アーチは憲兵団に所属する予定だったところを、王直下の中央憲兵に引き抜かれたと言う。謎が多く、そこまで公になっていない中央憲兵だが、あまり良い噂を聞かないのでそれも心配だ。
そして初任務として、ある女を探しているという。
今後この世界を脅かす脅威になり得る、“歳は現在20歳前後、白い髪の、幼少期に王都にいて、地下街に通っていた女”を捕まえる必要があると言っていた。
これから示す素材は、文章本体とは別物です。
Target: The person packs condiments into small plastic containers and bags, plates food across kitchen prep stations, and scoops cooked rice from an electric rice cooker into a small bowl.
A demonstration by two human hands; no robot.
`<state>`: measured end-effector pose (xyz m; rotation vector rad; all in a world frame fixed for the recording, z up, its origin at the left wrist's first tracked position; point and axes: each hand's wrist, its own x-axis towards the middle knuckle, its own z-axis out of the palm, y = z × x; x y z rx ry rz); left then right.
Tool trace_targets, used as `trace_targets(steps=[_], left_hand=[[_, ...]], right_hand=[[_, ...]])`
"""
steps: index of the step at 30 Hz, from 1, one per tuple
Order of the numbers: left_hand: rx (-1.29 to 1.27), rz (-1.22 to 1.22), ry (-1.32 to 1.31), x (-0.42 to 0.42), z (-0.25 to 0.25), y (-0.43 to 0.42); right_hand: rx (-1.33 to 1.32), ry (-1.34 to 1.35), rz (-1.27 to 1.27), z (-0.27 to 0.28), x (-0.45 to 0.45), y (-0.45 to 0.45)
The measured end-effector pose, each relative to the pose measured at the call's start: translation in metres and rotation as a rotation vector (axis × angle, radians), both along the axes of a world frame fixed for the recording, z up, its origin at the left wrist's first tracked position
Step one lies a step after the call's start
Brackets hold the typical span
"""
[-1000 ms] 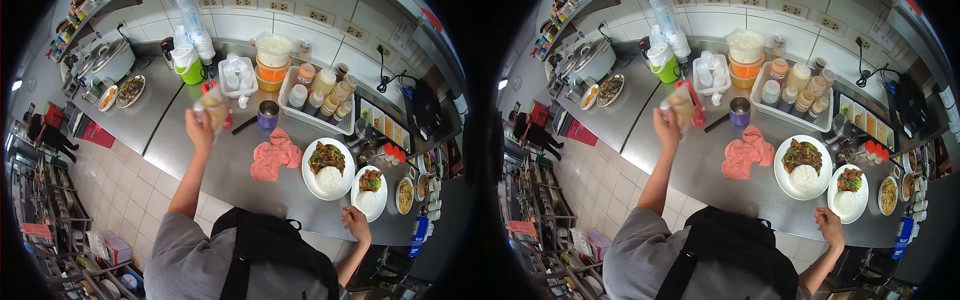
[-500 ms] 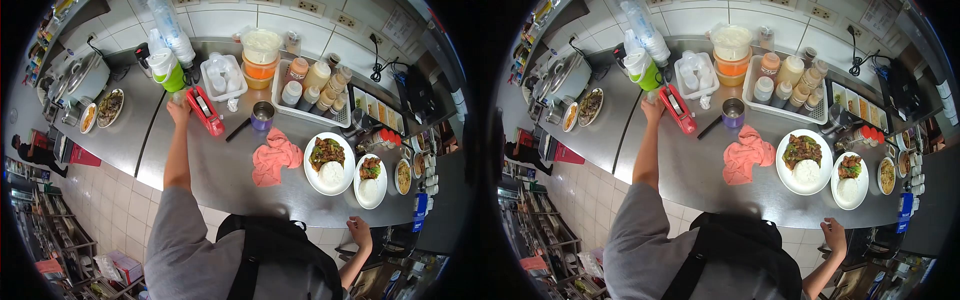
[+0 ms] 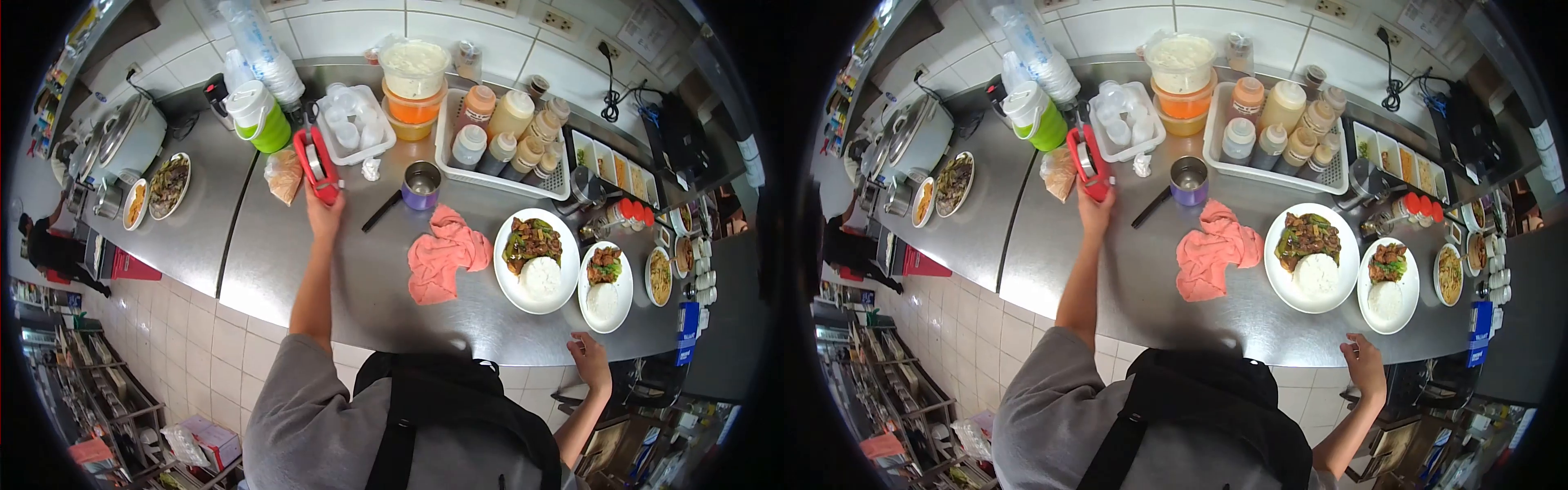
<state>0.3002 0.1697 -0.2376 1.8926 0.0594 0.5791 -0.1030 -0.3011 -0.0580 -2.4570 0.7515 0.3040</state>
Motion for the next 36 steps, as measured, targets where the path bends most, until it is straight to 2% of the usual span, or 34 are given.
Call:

ナナは白い髪じゃねぇけど、光の加減や見方によっては白髪に見えなくもない。
何より王都育ちなのはよく知ってる。地下街のことでその対象から除外できるかとナナに聞いてみたものの、その返答は、アーチが探している女がナナである線を濃くしてしまった。
よりによって俺の弟が、ナナを狙うかもしれない。
どうしたら阻止できる。エルヴィン団長に言うか。
いや、エルヴィン団長は信じたいが、時に冷徹なところがある。調査兵団を守るためにナナを差し出す決断をされたら―――――もうどうしようもなくなる。
俺がなんとかしないと、俺が―――――………。
考えても考えても、大したことのない俺の頭じゃどうにかできるわけもなく、時間を浪費してここまで来てしまった。
だが、明日からの壁外調査にはナナも出る。決して一人になる時間はない。言うなれば安心だ。